GIVEN INFORMATION:
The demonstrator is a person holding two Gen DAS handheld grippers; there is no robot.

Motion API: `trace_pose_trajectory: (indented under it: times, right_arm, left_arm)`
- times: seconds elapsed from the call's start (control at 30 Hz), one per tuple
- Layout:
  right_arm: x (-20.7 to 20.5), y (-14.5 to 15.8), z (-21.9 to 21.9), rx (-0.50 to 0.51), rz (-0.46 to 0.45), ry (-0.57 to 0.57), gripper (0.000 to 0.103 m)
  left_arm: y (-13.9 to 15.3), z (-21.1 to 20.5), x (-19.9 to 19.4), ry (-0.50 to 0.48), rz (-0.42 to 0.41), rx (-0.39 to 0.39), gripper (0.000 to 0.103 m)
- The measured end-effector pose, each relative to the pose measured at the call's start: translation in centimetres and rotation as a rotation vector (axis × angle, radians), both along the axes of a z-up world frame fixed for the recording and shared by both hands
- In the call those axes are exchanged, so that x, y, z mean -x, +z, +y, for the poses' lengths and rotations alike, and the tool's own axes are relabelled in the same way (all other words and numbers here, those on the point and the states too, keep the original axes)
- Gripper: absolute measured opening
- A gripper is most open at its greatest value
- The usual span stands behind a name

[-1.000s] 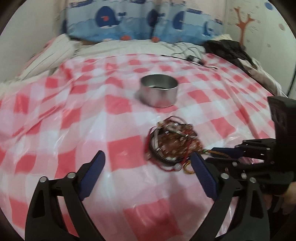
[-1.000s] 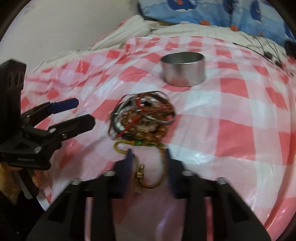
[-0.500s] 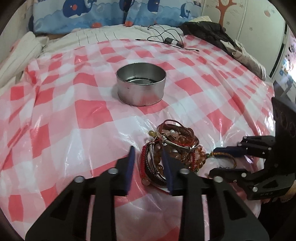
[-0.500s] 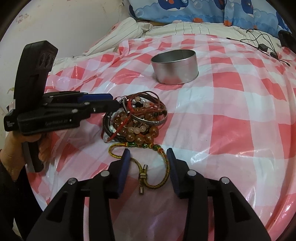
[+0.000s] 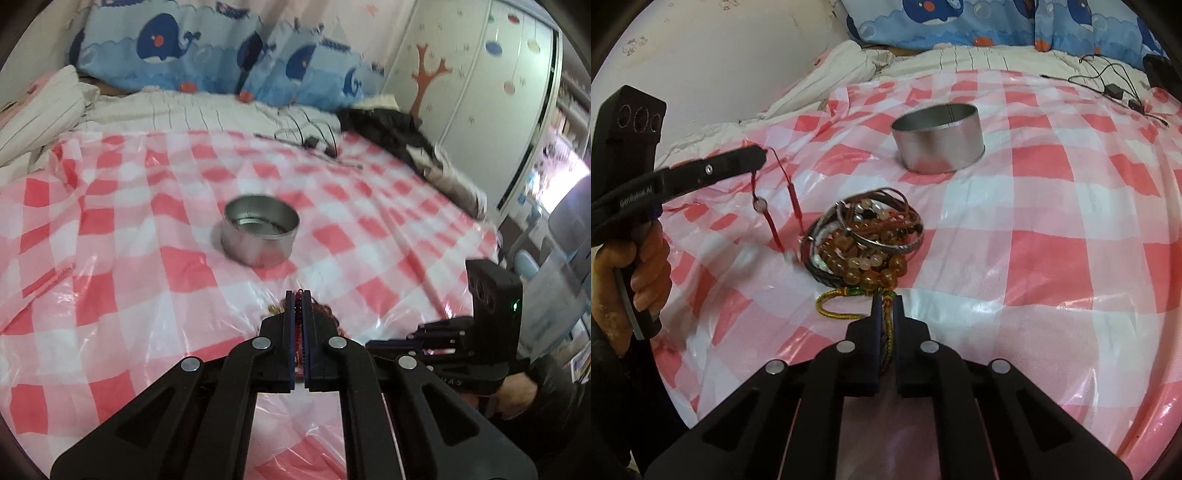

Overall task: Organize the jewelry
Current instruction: 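Grasp the red string bracelet with the left tool while the right tool grasps the yellow cord bracelet, then carry both bracelets over the silver tin and open both tools to drop them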

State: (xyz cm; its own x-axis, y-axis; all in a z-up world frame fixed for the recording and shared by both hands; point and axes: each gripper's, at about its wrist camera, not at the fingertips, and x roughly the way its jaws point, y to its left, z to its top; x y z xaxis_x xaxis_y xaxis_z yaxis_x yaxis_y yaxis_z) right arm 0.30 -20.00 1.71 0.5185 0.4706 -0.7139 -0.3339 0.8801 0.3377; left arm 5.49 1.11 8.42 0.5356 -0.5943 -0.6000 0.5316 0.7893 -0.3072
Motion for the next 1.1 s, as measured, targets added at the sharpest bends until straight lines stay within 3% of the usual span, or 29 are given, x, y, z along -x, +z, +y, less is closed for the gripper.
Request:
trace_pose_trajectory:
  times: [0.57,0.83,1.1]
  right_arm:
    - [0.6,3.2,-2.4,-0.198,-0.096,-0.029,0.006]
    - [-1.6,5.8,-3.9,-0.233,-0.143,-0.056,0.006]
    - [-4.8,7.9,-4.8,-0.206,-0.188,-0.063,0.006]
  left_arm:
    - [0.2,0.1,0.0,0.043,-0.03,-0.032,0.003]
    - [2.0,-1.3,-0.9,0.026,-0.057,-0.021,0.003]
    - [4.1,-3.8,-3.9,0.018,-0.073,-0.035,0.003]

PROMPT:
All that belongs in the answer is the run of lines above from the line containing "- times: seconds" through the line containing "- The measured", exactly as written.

THE COMPLETED TASK:
- times: seconds elapsed from the call's start (control at 30 Hz), one per tuple
- Layout:
  right_arm: x (-20.7 to 20.5), y (-14.5 to 15.8), z (-21.9 to 21.9), rx (-0.50 to 0.51), rz (-0.46 to 0.45), ry (-0.57 to 0.57), gripper (0.000 to 0.103 m)
  left_arm: y (-13.9 to 15.3), z (-21.1 to 20.5), x (-19.9 to 19.4), ry (-0.50 to 0.48), rz (-0.42 to 0.41), rx (-0.39 to 0.39), gripper (0.000 to 0.103 m)
- The measured end-effector pose, each relative to the pose measured at the call's start: translation in centimetres and rotation as a rotation vector (axis × angle, radians), both along the axes of a z-up world frame fixed for the recording and shared by both hands

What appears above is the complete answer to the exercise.